RECORDED DATA =>
*-*-*

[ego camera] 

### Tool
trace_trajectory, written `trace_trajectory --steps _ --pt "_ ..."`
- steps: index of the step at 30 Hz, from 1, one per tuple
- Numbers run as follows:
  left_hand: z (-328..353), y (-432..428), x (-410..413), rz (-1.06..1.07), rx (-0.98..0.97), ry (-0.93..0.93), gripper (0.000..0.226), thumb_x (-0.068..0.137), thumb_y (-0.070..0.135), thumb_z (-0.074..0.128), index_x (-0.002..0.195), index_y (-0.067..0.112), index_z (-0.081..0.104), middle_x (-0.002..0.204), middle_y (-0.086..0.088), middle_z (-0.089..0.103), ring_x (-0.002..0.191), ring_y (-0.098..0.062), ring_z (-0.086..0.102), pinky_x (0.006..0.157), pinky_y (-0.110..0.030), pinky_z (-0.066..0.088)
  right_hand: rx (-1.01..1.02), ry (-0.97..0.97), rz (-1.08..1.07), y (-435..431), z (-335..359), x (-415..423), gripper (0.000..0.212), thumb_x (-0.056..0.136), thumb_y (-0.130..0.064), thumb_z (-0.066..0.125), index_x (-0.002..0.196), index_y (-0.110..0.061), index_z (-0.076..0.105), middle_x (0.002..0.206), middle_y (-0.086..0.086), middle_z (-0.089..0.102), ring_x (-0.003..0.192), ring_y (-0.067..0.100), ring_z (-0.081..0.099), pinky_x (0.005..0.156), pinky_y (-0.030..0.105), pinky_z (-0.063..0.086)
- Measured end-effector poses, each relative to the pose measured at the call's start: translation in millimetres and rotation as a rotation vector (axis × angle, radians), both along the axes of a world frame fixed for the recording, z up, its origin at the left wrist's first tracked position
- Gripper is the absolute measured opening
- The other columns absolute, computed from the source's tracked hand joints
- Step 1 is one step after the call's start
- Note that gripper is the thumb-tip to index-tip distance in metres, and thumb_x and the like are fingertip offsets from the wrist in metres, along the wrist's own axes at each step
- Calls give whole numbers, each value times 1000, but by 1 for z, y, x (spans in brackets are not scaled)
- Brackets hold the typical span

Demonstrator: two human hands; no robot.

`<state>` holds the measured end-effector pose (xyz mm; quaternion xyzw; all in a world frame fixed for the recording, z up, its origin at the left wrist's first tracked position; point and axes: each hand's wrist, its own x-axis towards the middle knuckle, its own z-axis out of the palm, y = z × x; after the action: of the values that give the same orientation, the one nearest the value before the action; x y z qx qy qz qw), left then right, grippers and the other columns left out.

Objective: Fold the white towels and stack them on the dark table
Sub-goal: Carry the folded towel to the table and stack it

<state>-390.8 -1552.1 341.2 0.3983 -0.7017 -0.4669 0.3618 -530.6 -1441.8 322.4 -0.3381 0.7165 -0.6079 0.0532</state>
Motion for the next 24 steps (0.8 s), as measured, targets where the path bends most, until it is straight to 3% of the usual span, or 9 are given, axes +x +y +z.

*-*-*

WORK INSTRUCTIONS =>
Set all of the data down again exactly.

TASK ANSWER =>
[ego camera] 

### Tool
trace_trajectory, written `trace_trajectory --steps _ --pt "_ ..."`
- steps: index of the step at 30 Hz, from 1, one per tuple
- Numbers run as follows:
  left_hand: z (-328..353), y (-432..428), x (-410..413), rz (-1.06..1.07), rx (-0.98..0.97), ry (-0.93..0.93), gripper (0.000..0.226), thumb_x (-0.068..0.137), thumb_y (-0.070..0.135), thumb_z (-0.074..0.128), index_x (-0.002..0.195), index_y (-0.067..0.112), index_z (-0.081..0.104), middle_x (-0.002..0.204), middle_y (-0.086..0.088), middle_z (-0.089..0.103), ring_x (-0.002..0.191), ring_y (-0.098..0.062), ring_z (-0.086..0.102), pinky_x (0.006..0.157), pinky_y (-0.110..0.030), pinky_z (-0.066..0.088)
  right_hand: rx (-1.01..1.02), ry (-0.97..0.97), rz (-1.08..1.07), y (-435..431), z (-335..359), x (-415..423), gripper (0.000..0.212), thumb_x (-0.056..0.136), thumb_y (-0.130..0.064), thumb_z (-0.066..0.125), index_x (-0.002..0.196), index_y (-0.110..0.061), index_z (-0.076..0.105), middle_x (0.002..0.206), middle_y (-0.086..0.086), middle_z (-0.089..0.102), ring_x (-0.003..0.192), ring_y (-0.067..0.100), ring_z (-0.081..0.099), pinky_x (0.005..0.156), pinky_y (-0.030..0.105), pinky_z (-0.063..0.086)
- Measured end-effector poses, each relative to the pose measured at the call's start: translation in millimetres and rotation as a rotation vector (axis × angle, radians), both along the axes of a world frame fixed for the recording, z up, its origin at the left wrist's first tracked position
- Gripper is the absolute measured opening
- The other columns absolute, computed from the source's tracked hand joints
- Step 1 is one step after the call's start
- Note that gripper is the thumb-tip to index-tip distance in metres, and thumb_x and the like are fingertip offsets from the wrist in metres, along the wrist's own axes at each step
- Calls give whole numbers, each value times 1000, but by 1 for z, y, x (spans in brackets are not scaled)
- Brackets hold the typical span

Demonstrator: two human hands; no robot.

`<state>` holds the measured end-effector pose (xyz mm; quaternion xyzw; all in a world frame fixed for the recording, z up, its origin at the left wrist's first tracked position; point and axes: each hand's wrist, its own x-axis towards the middle knuckle, its own z-axis out of the palm, y = z × x; after the action: of the values that give the same orientation, the one nearest the value before the action; x y z qx qy qz qw), left then right, grippers and the other columns left out.

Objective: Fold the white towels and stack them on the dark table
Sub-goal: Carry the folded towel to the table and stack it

<state>-390.8 -1552.1 341.2 0.3983 -0.7017 -0.4669 0.3618 -530.6 -1441.8 322.4 -0.3381 0.7165 -0.6079 0.0532</state>
Motion for the next 24 steps (0.8 s), as measured, targets where the path bends most, until it is straight to 3% of the usual span, or 9 are given, axes +x +y +z.

The output returned above is complete.